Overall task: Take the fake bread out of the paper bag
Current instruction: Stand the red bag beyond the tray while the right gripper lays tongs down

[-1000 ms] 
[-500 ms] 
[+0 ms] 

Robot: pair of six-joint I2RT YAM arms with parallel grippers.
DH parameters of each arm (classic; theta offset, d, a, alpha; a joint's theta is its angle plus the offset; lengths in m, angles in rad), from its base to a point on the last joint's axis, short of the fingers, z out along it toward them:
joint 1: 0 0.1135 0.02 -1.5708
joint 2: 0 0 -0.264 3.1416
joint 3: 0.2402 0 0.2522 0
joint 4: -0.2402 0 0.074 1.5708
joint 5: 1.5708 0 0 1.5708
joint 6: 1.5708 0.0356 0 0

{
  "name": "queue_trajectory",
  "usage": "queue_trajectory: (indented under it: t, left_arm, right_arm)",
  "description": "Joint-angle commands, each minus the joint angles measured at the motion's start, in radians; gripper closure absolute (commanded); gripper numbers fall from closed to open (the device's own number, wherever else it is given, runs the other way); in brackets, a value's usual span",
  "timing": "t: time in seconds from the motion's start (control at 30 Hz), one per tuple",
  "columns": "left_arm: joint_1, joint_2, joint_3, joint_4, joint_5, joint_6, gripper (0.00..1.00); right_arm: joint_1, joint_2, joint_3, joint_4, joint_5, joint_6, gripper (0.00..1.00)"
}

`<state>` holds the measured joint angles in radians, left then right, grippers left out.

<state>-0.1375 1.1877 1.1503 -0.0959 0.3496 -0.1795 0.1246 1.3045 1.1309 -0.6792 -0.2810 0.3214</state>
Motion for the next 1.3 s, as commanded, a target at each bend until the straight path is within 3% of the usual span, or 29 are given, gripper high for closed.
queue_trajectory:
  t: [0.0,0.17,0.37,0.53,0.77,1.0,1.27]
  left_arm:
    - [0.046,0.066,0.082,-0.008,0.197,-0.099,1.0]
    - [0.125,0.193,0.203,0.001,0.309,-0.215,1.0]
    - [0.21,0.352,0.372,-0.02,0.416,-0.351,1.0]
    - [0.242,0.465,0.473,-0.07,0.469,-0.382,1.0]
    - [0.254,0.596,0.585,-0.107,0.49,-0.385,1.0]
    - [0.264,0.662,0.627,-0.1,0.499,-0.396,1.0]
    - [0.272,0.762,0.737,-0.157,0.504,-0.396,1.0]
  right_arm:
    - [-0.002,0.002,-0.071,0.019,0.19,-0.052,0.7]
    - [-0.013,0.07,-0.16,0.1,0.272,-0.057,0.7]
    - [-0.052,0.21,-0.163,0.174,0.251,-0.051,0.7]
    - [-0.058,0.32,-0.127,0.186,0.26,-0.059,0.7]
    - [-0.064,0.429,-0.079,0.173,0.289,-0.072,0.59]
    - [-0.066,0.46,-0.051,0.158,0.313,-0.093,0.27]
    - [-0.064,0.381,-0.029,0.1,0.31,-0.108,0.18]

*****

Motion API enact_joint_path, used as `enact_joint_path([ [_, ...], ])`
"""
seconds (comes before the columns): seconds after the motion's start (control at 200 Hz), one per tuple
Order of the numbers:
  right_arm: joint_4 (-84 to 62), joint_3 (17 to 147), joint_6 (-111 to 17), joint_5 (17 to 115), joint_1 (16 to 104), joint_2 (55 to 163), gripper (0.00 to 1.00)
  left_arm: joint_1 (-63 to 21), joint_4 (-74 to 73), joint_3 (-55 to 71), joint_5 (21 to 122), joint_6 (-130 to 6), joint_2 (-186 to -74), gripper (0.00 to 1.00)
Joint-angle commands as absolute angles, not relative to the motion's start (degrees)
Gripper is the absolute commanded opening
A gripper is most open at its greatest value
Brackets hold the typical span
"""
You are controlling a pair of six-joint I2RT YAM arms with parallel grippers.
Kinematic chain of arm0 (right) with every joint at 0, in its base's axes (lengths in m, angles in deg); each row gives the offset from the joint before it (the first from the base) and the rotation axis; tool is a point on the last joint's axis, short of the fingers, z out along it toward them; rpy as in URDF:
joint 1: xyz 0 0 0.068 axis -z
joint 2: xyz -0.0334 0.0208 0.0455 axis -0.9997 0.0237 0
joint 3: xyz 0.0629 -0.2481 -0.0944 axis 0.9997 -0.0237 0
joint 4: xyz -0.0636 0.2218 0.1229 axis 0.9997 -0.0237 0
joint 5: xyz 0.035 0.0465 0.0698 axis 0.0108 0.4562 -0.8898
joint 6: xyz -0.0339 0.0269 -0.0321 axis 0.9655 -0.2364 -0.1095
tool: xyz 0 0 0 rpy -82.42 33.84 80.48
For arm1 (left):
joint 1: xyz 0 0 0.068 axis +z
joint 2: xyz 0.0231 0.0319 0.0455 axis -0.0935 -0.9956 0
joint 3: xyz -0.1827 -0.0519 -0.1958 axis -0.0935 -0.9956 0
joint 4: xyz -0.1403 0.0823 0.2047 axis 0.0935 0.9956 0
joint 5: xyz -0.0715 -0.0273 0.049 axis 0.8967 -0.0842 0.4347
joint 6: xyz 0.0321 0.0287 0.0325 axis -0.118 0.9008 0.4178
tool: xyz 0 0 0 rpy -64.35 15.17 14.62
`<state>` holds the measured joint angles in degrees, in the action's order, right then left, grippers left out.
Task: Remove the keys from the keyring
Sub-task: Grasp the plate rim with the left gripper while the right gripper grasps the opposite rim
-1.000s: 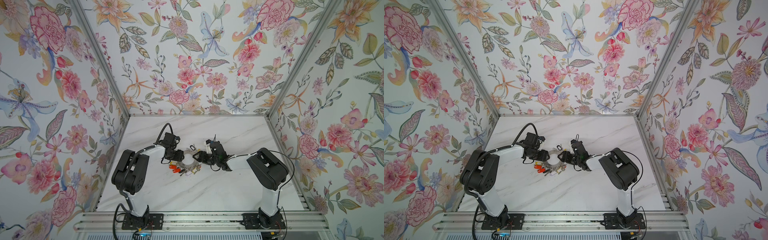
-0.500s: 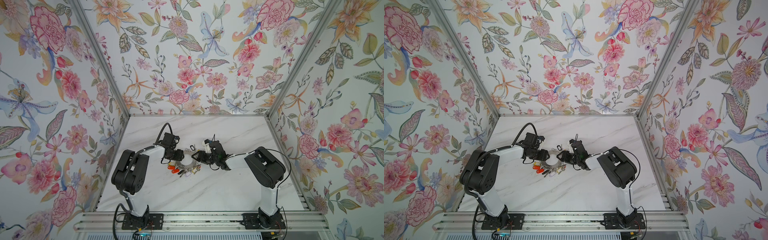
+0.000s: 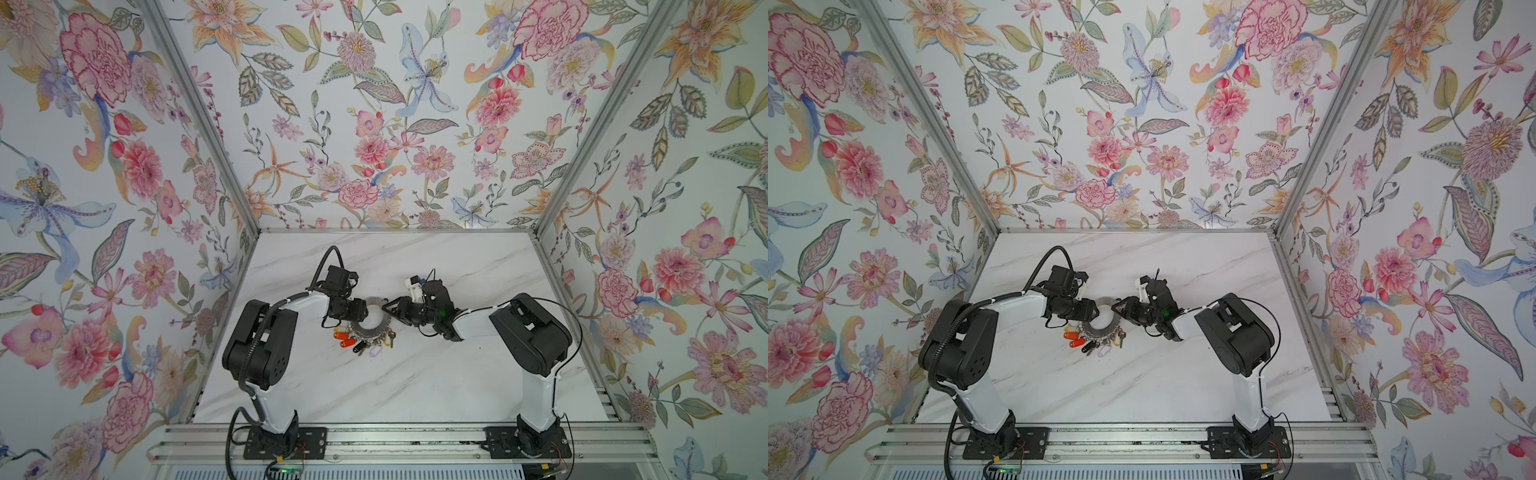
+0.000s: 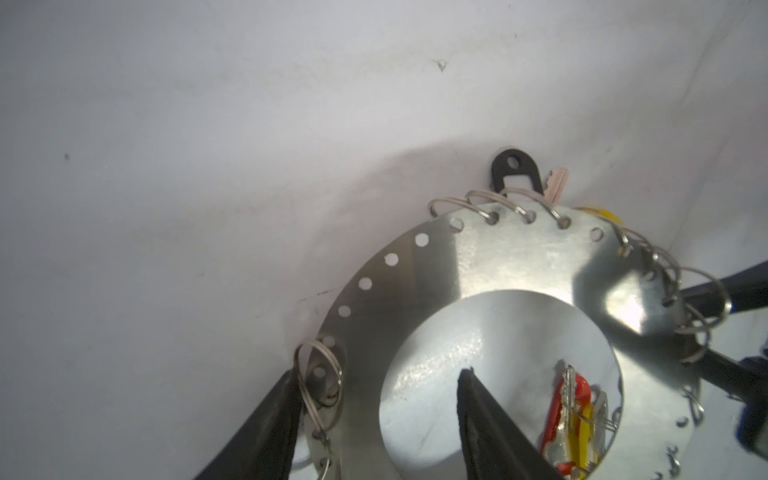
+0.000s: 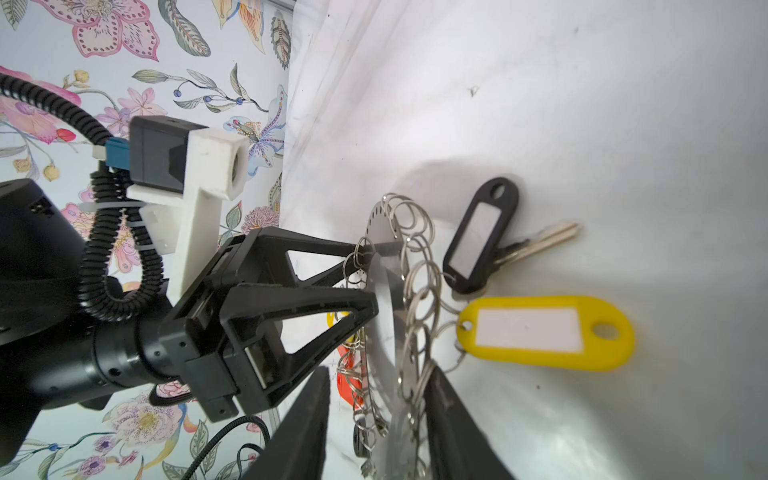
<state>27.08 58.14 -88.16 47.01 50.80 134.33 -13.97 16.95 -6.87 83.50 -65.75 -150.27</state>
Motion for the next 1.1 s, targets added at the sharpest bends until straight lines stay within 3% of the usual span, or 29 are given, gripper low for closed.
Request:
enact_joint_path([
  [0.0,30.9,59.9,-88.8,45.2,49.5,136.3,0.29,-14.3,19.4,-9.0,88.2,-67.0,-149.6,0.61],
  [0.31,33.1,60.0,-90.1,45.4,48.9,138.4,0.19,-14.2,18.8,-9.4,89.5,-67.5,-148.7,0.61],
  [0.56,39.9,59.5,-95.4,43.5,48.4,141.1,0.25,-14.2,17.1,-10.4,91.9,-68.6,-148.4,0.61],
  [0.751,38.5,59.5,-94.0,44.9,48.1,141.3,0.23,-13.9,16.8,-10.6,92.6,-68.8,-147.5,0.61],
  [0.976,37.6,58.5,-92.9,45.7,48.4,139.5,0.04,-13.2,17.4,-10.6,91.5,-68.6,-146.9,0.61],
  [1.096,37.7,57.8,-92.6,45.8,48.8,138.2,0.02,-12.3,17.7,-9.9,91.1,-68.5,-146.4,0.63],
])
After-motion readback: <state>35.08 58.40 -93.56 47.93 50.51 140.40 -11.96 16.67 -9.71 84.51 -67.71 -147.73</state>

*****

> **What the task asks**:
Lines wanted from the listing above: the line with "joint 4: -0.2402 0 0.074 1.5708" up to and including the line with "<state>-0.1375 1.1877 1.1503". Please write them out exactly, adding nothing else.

> **Solved exercise**:
joint 4: -0.2402 0 0.074 1.5708
joint 5: 1.5708 0 0 1.5708
joint 6: 1.5708 0.0356 0 0

{
  "name": "queue_trajectory",
  "usage": "queue_trajectory: (indented under it: t, left_arm, right_arm)",
  "description": "Joint-angle commands, each minus the joint angles measured at the motion's start, in radians; gripper closure absolute (commanded); gripper numbers fall from closed to open (the device's own number, wherever else it is given, runs the other way); in brackets, a value's usual span",
  "timing": "t: time in seconds from the motion's start (control at 30 Hz), one per tuple",
  "columns": "left_arm: joint_1, joint_2, joint_3, joint_4, joint_5, joint_6, gripper (0.00..1.00); right_arm: joint_1, joint_2, joint_3, joint_4, joint_5, joint_6, gripper (0.00..1.00)"
}

`<state>` holds the measured joint angles in radians, left then right, grippers left out.

<state>-0.1375 1.1877 1.1503 -0.0959 0.3496 -0.1795 0.1246 1.3045 1.1309 -0.6792 -0.2810 0.3214</state>

The exercise is complete with this answer.